Auf jeden Fall muss ein Start-up sofort beginnen, eine Journalistendatei aufzubauen und die Journalisten ständig mit den Neuigkeiten des Unternehmens füttern. Darunter fallen Wachstumserfolge, erfolgreiche Kundenprojekte, neue Funktionalitäten der Produkte oder erhaltene Innovationspreise. Viele staatliche Institutionen, aber auch Unternehmen schreiben Innovationspreise aus. Selbst wenn keine besonderen Geldbeträge damit verbunden sind, müssen Start-ups daran teilnehmen.
Häufig gibt es Medienpartnerschaften mit den Veranstaltern und damit auch eine breite Berichterstattung. Selbst wenn man nicht gewinnt, lernt man von den Gewinnern und bekommt erste Kontakte zu einflussreichen Multiplikatoren.

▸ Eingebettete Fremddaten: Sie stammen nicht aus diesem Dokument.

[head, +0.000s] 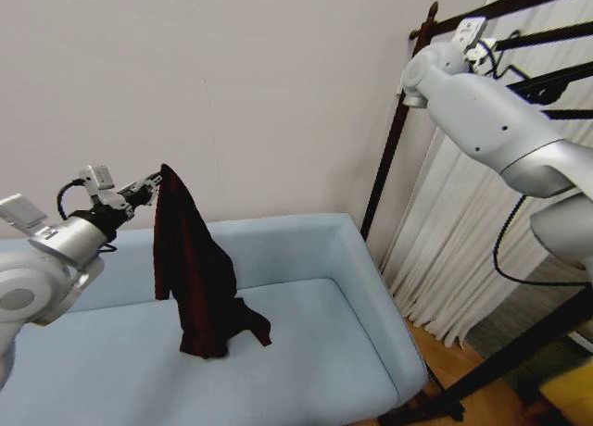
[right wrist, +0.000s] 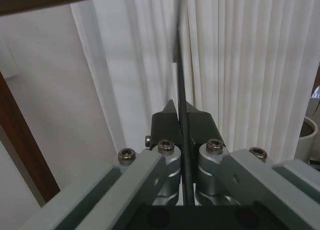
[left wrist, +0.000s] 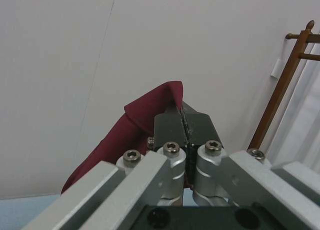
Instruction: Pick up the clothes from the sofa and hang them on the clothes hanger.
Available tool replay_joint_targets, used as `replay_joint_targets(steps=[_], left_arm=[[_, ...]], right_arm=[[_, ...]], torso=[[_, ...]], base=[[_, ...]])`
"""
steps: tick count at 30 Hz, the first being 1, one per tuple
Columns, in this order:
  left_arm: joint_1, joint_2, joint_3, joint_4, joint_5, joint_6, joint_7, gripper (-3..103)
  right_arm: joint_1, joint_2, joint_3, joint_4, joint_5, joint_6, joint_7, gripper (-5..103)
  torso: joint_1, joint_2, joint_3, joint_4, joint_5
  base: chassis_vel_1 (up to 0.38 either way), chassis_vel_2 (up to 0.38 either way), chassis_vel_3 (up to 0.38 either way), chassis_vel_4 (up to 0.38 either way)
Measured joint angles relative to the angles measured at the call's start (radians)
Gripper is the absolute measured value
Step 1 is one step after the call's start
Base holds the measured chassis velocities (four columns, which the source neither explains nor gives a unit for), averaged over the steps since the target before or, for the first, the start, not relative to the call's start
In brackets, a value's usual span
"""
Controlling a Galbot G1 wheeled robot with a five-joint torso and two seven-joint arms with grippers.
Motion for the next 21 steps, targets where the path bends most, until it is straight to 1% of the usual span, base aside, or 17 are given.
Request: replay_joint_targets(steps=[7,11,14,18,21], left_arm=[[0.004,0.000,-0.004,-0.003,0.000,0.000,0.000,0],[0.013,-0.002,-0.012,-0.007,0.001,0.000,0.000,0],[0.027,-0.003,-0.025,-0.011,0.002,0.000,-0.001,0],[0.038,-0.005,-0.033,-0.017,0.002,-0.001,-0.003,0],[0.040,-0.007,-0.035,-0.020,0.003,-0.001,-0.005,0]], right_arm=[[-0.005,-0.015,-0.008,0.045,-0.071,0.016,-0.031,2],[-0.013,-0.029,-0.008,0.100,-0.063,0.017,-0.022,2],[-0.032,-0.061,-0.007,0.193,-0.043,0.021,-0.007,2],[-0.047,-0.086,-0.008,0.260,-0.025,0.025,0.008,2],[-0.057,-0.096,-0.008,0.293,-0.018,0.027,0.015,2]], torso=[[0.000,0.000,0.000,0.0001,0.0000],[0.000,0.000,0.000,-0.0002,0.0002],[0.000,0.000,0.000,0.0001,0.0002],[0.000,0.000,0.000,0.0003,-0.0006],[0.000,0.000,0.000,0.0002,0.0000]], base=[[0.000,0.000,0.000,0.000],[0.000,0.000,0.000,0.000],[0.000,0.000,0.000,0.000],[0.000,0.000,0.000,0.000],[0.000,0.000,0.000,0.000]])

Auch muss man Journalisten gezielt zu Kundenveranstaltungen einladen und sie dann besonders betreuen. Sie müssen das Gefühl bekommen, dass sie exklusive Informationen erhalten, denn nur dann hat sich der Reiseaufwand für sie gelohnt.
Häufig ergeben sich daraus auch engere Kontakte zu einzelnen Journalisten, bis dahin, dass man echte Fans gewinnt, die nur darauf warten, mit neuen Informationen angesprochen zu werden.

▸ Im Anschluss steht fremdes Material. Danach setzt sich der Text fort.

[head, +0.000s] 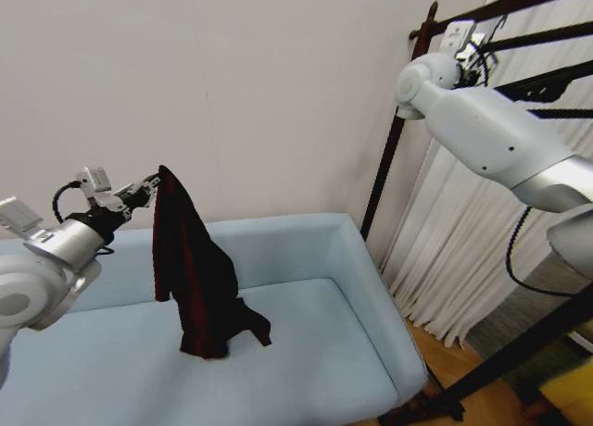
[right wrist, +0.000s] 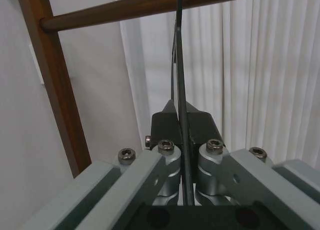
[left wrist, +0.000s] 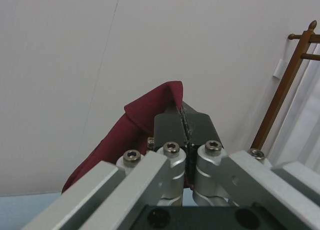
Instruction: Pick up the clothes from the sofa and hang them on the clothes hanger.
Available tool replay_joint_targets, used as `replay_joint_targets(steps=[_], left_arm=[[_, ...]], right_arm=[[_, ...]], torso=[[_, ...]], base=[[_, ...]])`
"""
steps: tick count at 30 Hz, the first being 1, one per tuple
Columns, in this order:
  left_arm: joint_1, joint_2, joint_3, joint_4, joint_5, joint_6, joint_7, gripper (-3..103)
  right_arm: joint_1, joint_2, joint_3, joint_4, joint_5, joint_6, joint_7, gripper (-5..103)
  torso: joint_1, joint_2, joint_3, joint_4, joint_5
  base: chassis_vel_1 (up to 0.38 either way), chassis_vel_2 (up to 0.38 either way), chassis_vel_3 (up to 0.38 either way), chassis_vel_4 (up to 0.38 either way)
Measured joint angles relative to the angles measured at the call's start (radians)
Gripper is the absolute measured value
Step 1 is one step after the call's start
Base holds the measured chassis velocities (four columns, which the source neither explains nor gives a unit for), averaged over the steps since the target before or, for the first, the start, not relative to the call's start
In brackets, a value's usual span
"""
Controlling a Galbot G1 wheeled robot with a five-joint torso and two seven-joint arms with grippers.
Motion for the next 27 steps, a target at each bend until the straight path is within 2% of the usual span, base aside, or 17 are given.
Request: replay_joint_targets(steps=[10,14,15,17,19,20,21,24,25,27], left_arm=[[0.005,-0.011,-0.001,-0.003,0.016,0.000,-0.008,0],[0.008,0.002,-0.008,0.004,0.018,0.001,-0.010,0],[0.008,0.015,-0.009,0.005,0.018,0.002,-0.021,0],[0.007,0.026,-0.008,0.006,0.019,0.003,-0.030,0],[0.001,0.060,-0.002,0.009,0.029,0.005,-0.040,0],[0.001,0.060,-0.002,0.009,0.029,0.005,-0.040,0],[-0.002,0.082,0.002,0.017,0.036,0.005,-0.045,0],[-0.004,0.139,0.006,0.034,0.037,0.006,-0.045,0],[-0.004,0.139,0.006,0.034,0.037,0.006,-0.045,0],[0.001,0.177,0.005,0.041,0.028,0.006,-0.047,0]], right_arm=[[-0.041,-0.035,0.002,0.174,0.054,0.003,0.023,2],[-0.081,-0.077,0.019,0.270,0.076,0.002,0.019,2],[-0.118,-0.112,0.042,0.343,0.082,0.000,0.006,2],[-0.150,-0.134,0.066,0.385,0.079,-0.001,-0.008,2],[-0.240,-0.189,0.140,0.499,0.080,-0.023,-0.075,2],[-0.240,-0.189,0.140,0.499,0.080,-0.023,-0.075,2],[-0.288,-0.220,0.177,0.560,0.082,-0.034,-0.140,2],[-0.395,-0.284,0.237,0.713,0.073,-0.043,-0.345,2],[-0.395,-0.284,0.237,0.713,0.073,-0.043,-0.345,2],[-0.470,-0.307,0.283,0.807,0.071,-0.044,-0.484,2]], torso=[[0.000,0.000,0.000,0.0002,-0.0004],[0.000,0.000,0.000,-0.0001,-0.0001],[0.000,0.000,0.000,-0.0002,-0.0001],[0.000,0.000,0.000,-0.0002,-0.0004],[0.000,0.000,0.000,0.0001,0.0004],[0.000,0.000,0.000,0.0001,0.0004],[0.000,0.000,0.000,-0.0006,0.0004],[0.000,0.000,0.000,-0.0006,0.0004],[0.000,0.000,0.000,-0.0006,0.0004],[0.000,0.000,0.000,-0.0004,0.0001]], base=[[0.000,0.000,0.000,0.000],[0.000,0.000,0.000,0.000],[0.000,0.000,0.000,0.000],[0.000,0.000,0.000,0.000],[0.000,0.000,0.000,0.000],[0.000,0.000,0.000,0.000],[0.000,0.000,0.000,0.000],[0.000,0.000,0.000,0.000],[0.000,0.000,0.000,0.000],[0.000,0.000,0.000,0.000]])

Die Visibilität in der (Presse-)Öffentlichkeit ist außerordentlich wichtig. Kunden bringen einem kleinen Unternehmen dadurch mehr Vertrauen entgegen oder ihre Neugier wird durch einen Presseartikel geweckt.
Ein wichtiger Bestandteil der Öffentlichkeitsarbeit ist auch die Nutzung der sozialen Medien. Über Facebook und Twitter können Neuigkeiten verbreitet und Fangemeinden für das Unternehmen aufgebaut werden. Diese Form besitzt darüber hinaus den Vorteil, dass die Nutzung von dem Start-up selbständig durchgeführt werden kann und man nicht auf das Wohlgefallen von Journalisten angewiesen ist. Allerdings muss man einen entsprechenden Aufwand betreiben, um einen professionellen Auftritt zu gestalten. Aber dieser lohnt sich!
10. Was man noch nicht weiss, muss man lernen.
Nobody is perfect! Aber man kann ja ständig daran arbeiten. Eine unternehmerische Tätigkeit ist außerordentlich vielfältig. Man muss von allen wichtigen Aufgaben wie Produktentwicklung, Produktion, Recht, Finanzen, Vertrieb, Marketing, Strategieentwicklung, Projektsteuerung, Präsentationstechnik, Mitarbeiterführung, Verhandlungsführung, Einstellungsinterviews usw. mindestens so viel verstehen, dass man Expertengesprächen folgen kann und sich bei Entscheidungen ein eigenes Urteil bilden kann.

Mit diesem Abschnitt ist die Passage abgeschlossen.